Aaron Lambrecht, a First-Year English program professor, worked at the university for two years and recently gave an X-grade for the first time.

“It’s a useful policy,” Lambrecht said. “It’s a good tool for instructors to help students when the problems in their paper get in the way of their argument.”

Danielle Clapham, a First Year English professor, said the X-grade could be used for students who commit certain errors over and over again throughout the semester.

“It’s a good safeguard,” Clapham said. “The X-grade is there so when grammar mistakes are so egregious that it muddles the argument, the professor can meet with the student to correct the mistakes and, in theory, make the argument clear.”

Clapham doesn’t believe a student would receive an X-grade by throwing a paper together the night before an assignment is due.

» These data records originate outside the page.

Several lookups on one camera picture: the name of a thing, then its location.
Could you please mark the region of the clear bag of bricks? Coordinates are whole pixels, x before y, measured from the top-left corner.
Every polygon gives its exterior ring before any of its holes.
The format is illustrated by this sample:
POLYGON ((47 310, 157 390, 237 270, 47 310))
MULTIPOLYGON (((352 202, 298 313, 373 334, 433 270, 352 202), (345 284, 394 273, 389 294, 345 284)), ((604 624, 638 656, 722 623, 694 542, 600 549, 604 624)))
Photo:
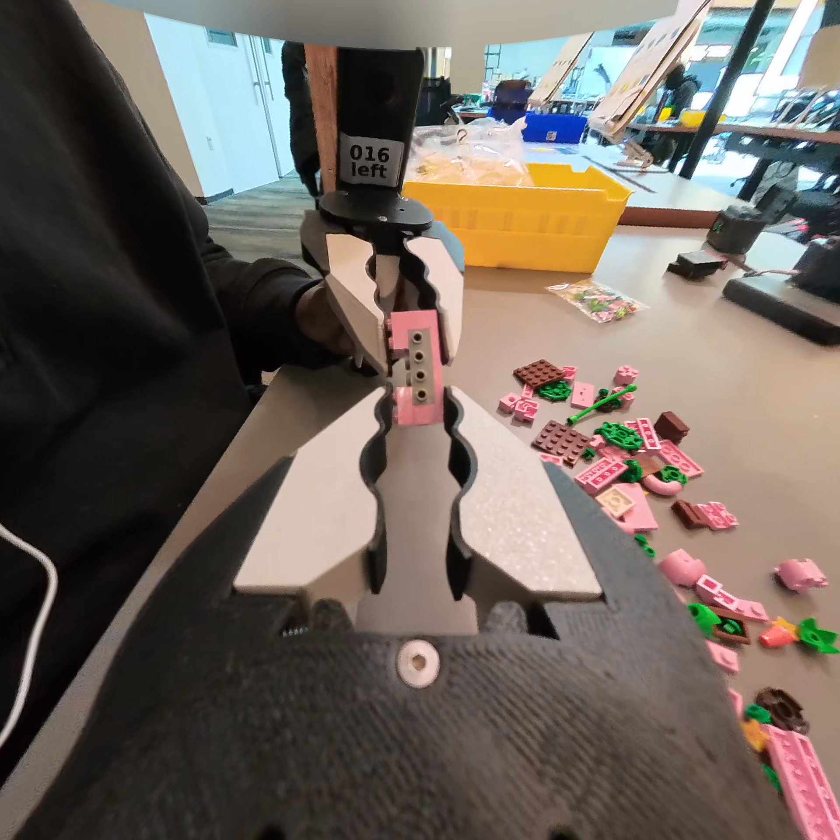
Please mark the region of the clear bag of bricks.
POLYGON ((648 310, 641 301, 592 279, 551 285, 544 290, 599 323, 622 321, 648 310))

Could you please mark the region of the black device with green mark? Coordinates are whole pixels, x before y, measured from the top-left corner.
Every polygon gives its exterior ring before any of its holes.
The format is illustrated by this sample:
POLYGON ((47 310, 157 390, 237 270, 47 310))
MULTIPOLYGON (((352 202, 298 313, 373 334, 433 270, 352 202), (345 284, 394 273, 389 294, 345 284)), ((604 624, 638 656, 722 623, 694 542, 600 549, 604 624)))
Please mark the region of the black device with green mark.
POLYGON ((723 255, 745 256, 764 231, 766 216, 750 204, 732 204, 721 210, 707 232, 708 246, 723 255))

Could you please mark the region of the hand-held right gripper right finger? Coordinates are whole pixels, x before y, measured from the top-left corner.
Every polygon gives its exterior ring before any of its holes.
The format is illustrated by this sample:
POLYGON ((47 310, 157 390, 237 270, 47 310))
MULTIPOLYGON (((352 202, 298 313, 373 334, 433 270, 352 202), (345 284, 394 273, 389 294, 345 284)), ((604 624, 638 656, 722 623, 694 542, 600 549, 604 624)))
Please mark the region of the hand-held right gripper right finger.
POLYGON ((456 386, 445 389, 448 586, 475 603, 595 602, 603 590, 548 466, 456 386))

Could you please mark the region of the large cardboard panel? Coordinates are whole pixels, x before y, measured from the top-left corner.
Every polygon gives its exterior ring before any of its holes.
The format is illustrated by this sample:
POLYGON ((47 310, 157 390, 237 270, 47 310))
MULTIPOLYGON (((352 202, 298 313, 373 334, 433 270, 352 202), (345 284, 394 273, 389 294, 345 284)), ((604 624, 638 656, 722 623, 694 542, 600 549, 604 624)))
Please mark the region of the large cardboard panel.
POLYGON ((710 5, 710 1, 680 1, 673 16, 648 30, 612 89, 591 112, 590 131, 606 138, 623 135, 695 42, 710 5))

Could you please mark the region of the person's black clothed body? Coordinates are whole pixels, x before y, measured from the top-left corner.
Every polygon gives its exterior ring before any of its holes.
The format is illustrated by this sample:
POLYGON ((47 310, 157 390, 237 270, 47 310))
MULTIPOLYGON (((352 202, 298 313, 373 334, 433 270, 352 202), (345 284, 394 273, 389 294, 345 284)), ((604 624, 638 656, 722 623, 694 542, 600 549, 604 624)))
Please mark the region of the person's black clothed body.
POLYGON ((2 524, 58 592, 2 781, 247 417, 202 208, 68 2, 2 2, 2 524))

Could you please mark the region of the white square plate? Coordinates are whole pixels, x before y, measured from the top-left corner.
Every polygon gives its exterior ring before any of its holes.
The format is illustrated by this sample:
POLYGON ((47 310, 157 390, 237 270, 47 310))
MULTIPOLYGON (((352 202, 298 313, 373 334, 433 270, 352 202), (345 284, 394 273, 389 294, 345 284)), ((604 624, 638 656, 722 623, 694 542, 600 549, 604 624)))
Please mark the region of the white square plate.
POLYGON ((636 499, 629 485, 609 486, 594 499, 615 520, 622 520, 636 507, 636 499))

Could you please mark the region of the pile of small toy bricks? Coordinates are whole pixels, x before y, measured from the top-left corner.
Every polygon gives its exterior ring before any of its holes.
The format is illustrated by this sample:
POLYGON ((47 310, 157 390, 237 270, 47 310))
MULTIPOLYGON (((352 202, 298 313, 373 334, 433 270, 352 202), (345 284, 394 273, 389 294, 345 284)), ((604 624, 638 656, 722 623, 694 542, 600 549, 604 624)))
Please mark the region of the pile of small toy bricks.
POLYGON ((679 493, 699 467, 646 419, 624 424, 644 448, 606 442, 574 467, 540 453, 603 590, 595 602, 528 607, 560 661, 549 703, 549 780, 561 798, 551 838, 838 838, 838 803, 808 738, 802 705, 762 689, 733 717, 712 666, 739 672, 749 625, 765 649, 798 644, 838 654, 837 635, 811 617, 770 620, 729 593, 683 550, 643 559, 656 522, 647 490, 679 493), (633 487, 615 520, 594 497, 633 487))

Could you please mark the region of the person's left hand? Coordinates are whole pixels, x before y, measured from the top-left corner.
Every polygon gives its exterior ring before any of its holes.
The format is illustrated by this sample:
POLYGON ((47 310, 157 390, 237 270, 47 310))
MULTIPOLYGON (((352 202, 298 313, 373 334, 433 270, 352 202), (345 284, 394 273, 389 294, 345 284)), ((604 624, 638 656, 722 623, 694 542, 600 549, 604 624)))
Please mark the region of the person's left hand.
POLYGON ((342 359, 355 355, 354 342, 332 309, 325 281, 304 290, 294 309, 299 331, 309 341, 342 359))

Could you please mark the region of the brown studded plate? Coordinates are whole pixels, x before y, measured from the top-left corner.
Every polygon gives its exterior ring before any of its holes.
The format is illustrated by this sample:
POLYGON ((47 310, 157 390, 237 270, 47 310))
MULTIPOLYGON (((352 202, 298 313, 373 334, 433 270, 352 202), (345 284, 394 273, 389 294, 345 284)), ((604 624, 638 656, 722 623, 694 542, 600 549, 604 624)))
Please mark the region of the brown studded plate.
POLYGON ((527 385, 534 391, 564 380, 564 368, 547 360, 531 362, 515 369, 512 373, 521 384, 527 385))
POLYGON ((574 467, 590 446, 591 440, 591 435, 549 420, 533 439, 531 446, 544 455, 559 459, 562 465, 574 467))

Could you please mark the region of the pink toy brick assembly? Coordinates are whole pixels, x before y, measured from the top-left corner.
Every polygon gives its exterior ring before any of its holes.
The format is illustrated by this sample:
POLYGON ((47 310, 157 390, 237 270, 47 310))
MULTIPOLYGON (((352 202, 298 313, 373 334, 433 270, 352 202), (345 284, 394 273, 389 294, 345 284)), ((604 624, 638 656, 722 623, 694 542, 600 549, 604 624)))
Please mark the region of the pink toy brick assembly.
POLYGON ((394 422, 400 426, 440 425, 445 419, 445 387, 432 310, 395 311, 388 322, 392 361, 403 360, 406 383, 395 387, 394 422))

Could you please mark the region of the small cardboard panel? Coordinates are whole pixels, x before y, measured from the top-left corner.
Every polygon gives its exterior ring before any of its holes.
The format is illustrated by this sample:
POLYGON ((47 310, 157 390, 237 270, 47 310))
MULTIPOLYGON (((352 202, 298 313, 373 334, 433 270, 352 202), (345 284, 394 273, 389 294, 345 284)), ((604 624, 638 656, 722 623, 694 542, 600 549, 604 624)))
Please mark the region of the small cardboard panel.
POLYGON ((553 100, 562 88, 565 79, 575 67, 581 53, 590 43, 594 33, 588 32, 569 36, 552 66, 543 74, 539 84, 528 99, 530 109, 540 109, 553 100))

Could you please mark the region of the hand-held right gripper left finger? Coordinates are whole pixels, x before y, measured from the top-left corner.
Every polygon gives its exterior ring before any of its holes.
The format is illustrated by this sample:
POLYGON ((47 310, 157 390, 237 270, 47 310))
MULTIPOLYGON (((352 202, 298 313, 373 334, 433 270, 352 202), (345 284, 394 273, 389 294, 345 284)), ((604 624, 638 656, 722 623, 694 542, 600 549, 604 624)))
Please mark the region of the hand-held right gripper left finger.
POLYGON ((373 392, 287 460, 286 472, 234 578, 238 593, 359 601, 382 588, 389 387, 373 392))

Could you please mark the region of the black metal pole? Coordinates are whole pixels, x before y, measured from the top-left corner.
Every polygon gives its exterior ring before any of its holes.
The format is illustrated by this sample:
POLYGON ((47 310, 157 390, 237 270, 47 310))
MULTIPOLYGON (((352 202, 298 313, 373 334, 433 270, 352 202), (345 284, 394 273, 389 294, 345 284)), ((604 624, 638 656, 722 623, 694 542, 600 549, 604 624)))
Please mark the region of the black metal pole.
POLYGON ((691 180, 697 169, 698 163, 709 139, 712 137, 720 117, 732 94, 734 85, 750 56, 750 52, 756 44, 758 37, 764 27, 767 17, 773 8, 774 1, 756 1, 752 6, 749 18, 742 29, 738 42, 734 46, 730 60, 723 71, 722 77, 717 84, 703 120, 700 122, 695 137, 688 148, 686 158, 679 171, 679 177, 691 180))

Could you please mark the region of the long black bar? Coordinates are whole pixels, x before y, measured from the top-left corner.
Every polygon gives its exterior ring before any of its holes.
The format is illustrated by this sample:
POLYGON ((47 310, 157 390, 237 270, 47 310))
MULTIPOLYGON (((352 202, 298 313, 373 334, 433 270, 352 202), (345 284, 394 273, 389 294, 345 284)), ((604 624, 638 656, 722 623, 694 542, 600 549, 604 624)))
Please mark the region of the long black bar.
POLYGON ((805 340, 839 345, 839 304, 795 285, 782 274, 730 279, 721 296, 805 340))

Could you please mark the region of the clear plastic bags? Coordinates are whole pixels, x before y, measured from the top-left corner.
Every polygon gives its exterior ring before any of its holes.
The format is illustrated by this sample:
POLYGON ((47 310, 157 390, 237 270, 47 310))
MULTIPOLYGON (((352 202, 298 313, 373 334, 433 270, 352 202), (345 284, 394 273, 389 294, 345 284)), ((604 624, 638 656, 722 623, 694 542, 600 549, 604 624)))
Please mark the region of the clear plastic bags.
POLYGON ((486 118, 415 129, 405 182, 532 187, 524 126, 486 118))

Even if the student rushes an essay in the hopes of getting an X-grade, it most likely wouldn’t buy them extra time.

“I think it would be clear in their paper that they understand grammar rules,” Clapham said. “They’re just not following them.”

Lambrecht said he is aware that students throw their papers together in hopes of receiving a X-grade, but he is straightforward with his students at the beginning of the semester.

“I make sure there is good communication with my students in hopes of avoiding a misunderstanding where I might have to use it,” Lambrecht said.